Tuesday, 9 March 2010

More Sense In One Issue Than A Month of CNBC
The Daily Reckoning | Tuesday, March 9, 2010

Are Sovereign Borrowers the Next Crisis Catalyst?

An Ominous Outlook on the Bull Market's Birthday
Eric Fry
Eric Fry
Our little bull market is one year old today. Yep, that's right, just one year ago our little cherub came into the world... And my how it has grown!

Since touching a 12-year low on March 9, 2009, the Dow has bounced more than 61%. Over the same timeframe, the S&P 500 has soared 72% and the NASDAQ has jumped 84%. These eye-popping numbers could lead one to believe that all is right with the world...or at least that all is much better than it was one year ago.

But your editors are skeptical of this assessment. It's true that the widespread panic of early 2009 is gone and the crisis mentality has vanished. But here in early 2010, the seeds of the next crisis are germinating nicely. 

Even without any new problems, the economy is still struggling with serious difficulties like sky-high unemployment and stubbornly high mortgage defaults. But new problems are already on their way. In the private sector, for example, commercial real estate defaults are rising exponentially. That's bad. Over in the public sector, government indebtedness is rising exponentially. That's really bad.

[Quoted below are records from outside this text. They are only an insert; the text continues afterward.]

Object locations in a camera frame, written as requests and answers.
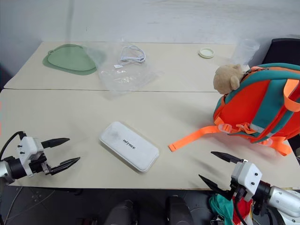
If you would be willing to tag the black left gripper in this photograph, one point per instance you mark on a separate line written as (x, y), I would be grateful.
(38, 165)

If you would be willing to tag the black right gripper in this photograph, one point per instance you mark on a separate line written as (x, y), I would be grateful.
(237, 193)

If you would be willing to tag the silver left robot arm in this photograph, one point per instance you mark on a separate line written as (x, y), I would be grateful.
(9, 169)

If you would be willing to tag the white zippered case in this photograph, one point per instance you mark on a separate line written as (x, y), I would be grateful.
(129, 146)

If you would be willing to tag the orange and teal backpack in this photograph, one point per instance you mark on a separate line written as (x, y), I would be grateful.
(255, 103)

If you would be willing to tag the green and red fabric item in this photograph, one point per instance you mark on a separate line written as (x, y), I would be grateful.
(222, 208)

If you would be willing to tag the beige plush monkey head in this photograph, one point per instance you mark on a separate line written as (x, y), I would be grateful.
(226, 78)

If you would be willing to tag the green silicone mat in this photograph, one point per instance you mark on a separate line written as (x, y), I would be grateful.
(68, 59)

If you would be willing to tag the clear plastic bag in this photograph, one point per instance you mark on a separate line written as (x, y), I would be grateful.
(126, 78)

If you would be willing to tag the cream round lid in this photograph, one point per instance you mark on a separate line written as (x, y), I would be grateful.
(206, 52)

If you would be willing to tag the clear plastic cup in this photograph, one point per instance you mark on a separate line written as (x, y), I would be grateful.
(246, 50)

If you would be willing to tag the black chair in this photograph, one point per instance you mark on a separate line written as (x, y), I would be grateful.
(284, 50)

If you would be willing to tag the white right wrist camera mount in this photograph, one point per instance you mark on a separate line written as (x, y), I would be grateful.
(247, 174)

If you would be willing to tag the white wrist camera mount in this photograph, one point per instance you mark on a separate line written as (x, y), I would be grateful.
(30, 145)
(247, 174)

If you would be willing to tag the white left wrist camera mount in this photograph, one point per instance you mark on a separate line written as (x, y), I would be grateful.
(30, 145)

"The CBO's latest numbers reveal that America's national indebtedness will increase by $9.7 trillion over the next 10 years," our colleagues at The 5-Minute Forecast report. "The White House projection is only slightly less staggering - $8.5 trillion. Further, the CBO projects the national debt will be 90% of GDP by the end of this decade - higher than the 83.4% recorded at the end of fiscal 2009 last fall."

Unfortunately, America's finances are not unique; they are emblematic. Sovereign borrowers are out of control.

"It amazes me how complacent the market remains about the situation in Europe," says Dan Amoss, the mind behind the Strategic Short Report. "It's become quite obvious that there are no easy, painless solutions to the crisis in Greece. Economic growth in Europe will disappoint, because governments and banks taxed and borrowed from the productive private sector about as much as they can.

"It'll be very difficult for Europe to avoid painful reforms to its gold-plated welfare state programs," Dan continues. "Government spending will fall. Tax rates will go up, but may, in fact, lead to lower tax revenues. Yet the market is acting as though this huge problem will just be swept under a rug.

"The youth throughout Europe are suffering from chronic levels of high unemployment," says Dan. "This not only includes countries like Greece and Spain, but also includes Germany and France. The powerful influence of unions has limited the opportunities of new entrants into the labor force. And a high youth unemployment rate is not good for social stability. The disease that will afflict financial markets in the coming years is unaffordable debt at all levels of society. Greece is just one symptom. More will pop up in 2010." 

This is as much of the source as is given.